### [DATA SUPPLIED]
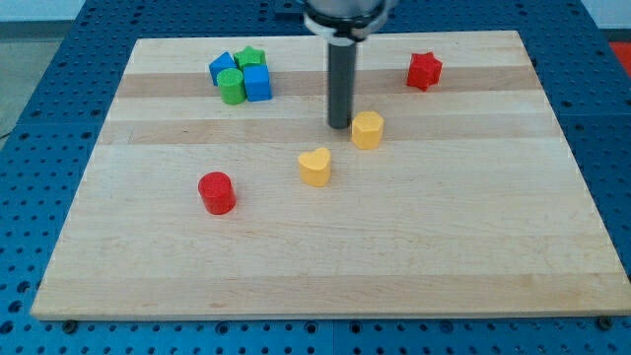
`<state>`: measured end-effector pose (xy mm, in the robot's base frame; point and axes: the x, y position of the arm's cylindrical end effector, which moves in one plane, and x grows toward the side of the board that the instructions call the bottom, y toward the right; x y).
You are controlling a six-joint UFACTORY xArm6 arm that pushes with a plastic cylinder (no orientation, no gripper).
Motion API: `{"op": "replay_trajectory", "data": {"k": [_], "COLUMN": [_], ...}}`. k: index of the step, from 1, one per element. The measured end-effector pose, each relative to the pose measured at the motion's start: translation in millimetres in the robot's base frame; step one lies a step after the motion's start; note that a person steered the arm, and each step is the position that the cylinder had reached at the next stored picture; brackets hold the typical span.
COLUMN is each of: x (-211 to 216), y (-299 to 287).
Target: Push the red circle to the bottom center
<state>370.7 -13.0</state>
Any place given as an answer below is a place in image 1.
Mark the yellow heart block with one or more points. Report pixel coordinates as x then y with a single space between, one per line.
315 167

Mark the yellow hexagon block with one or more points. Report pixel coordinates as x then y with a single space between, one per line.
367 130

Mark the red cylinder block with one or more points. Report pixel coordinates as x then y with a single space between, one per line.
217 193

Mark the light wooden board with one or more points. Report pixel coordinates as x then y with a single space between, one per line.
473 205

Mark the blue cube block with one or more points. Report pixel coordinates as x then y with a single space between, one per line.
257 83

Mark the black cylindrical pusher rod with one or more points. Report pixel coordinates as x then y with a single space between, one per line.
341 63

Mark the green cylinder block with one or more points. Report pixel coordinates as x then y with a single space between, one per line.
231 84

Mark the green star block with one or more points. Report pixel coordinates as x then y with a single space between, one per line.
249 56

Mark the blue angled block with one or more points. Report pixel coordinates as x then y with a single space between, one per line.
222 62

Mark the red star block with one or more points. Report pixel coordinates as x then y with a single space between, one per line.
424 71

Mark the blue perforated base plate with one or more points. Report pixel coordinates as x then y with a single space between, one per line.
45 155

### [ACTIVITY]
Return the listing above in an exact copy that leaves out the images.

### [ANSWER TO THIS PROBLEM]
`<state>`: measured end-effector pose (xy mm, in the robot's base frame; point and axes: the x, y position of the arm's cylindrical end effector, which moves in one plane, and x grows toward the side of the board that the instructions call the bottom, y toward the right; x y).
You are controlling a six-joint UFACTORY xArm6 arm that pushes with a plastic cylinder (no orientation, no gripper).
Motion API: `{"op": "replay_trajectory", "data": {"k": [_], "COLUMN": [_], ...}}`. k: index of the step, from 1, one per element. The measured end-effector pose, each relative to the pose measured at the motion's start: translation in millimetres in the robot's base frame; step one lies a step after the motion's start; note that a person steered the arm, and each step is the position that the cylinder had reached at the next stored picture; brackets hold the typical span.
COLUMN is each of: x (-211 to 216), y (-299 to 287).
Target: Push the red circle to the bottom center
<state>370.7 -13.0</state>
Any place given as an answer below is a place in image 1.
Mark the yellow heart block with one or more points. Report pixel coordinates as x then y with a single space between, one per line.
315 167

Mark the yellow hexagon block with one or more points. Report pixel coordinates as x then y with a single space between, one per line.
367 130

Mark the red cylinder block with one or more points. Report pixel coordinates as x then y with a single space between, one per line.
217 193

Mark the light wooden board with one or more points. Report pixel coordinates as x then y with a single space between, one per line.
473 205

Mark the blue cube block with one or more points. Report pixel coordinates as x then y with a single space between, one per line.
257 83

Mark the black cylindrical pusher rod with one or more points. Report pixel coordinates as x then y with a single space between, one per line.
341 63

Mark the green cylinder block with one or more points. Report pixel coordinates as x then y with a single space between, one per line.
231 84

Mark the green star block with one or more points. Report pixel coordinates as x then y with a single space between, one per line.
249 56

Mark the blue angled block with one or more points. Report pixel coordinates as x then y with a single space between, one per line.
222 62

Mark the red star block with one or more points. Report pixel coordinates as x then y with a single space between, one per line.
424 71

Mark the blue perforated base plate with one or more points. Report pixel coordinates as x then y with a single space between, one per line.
45 155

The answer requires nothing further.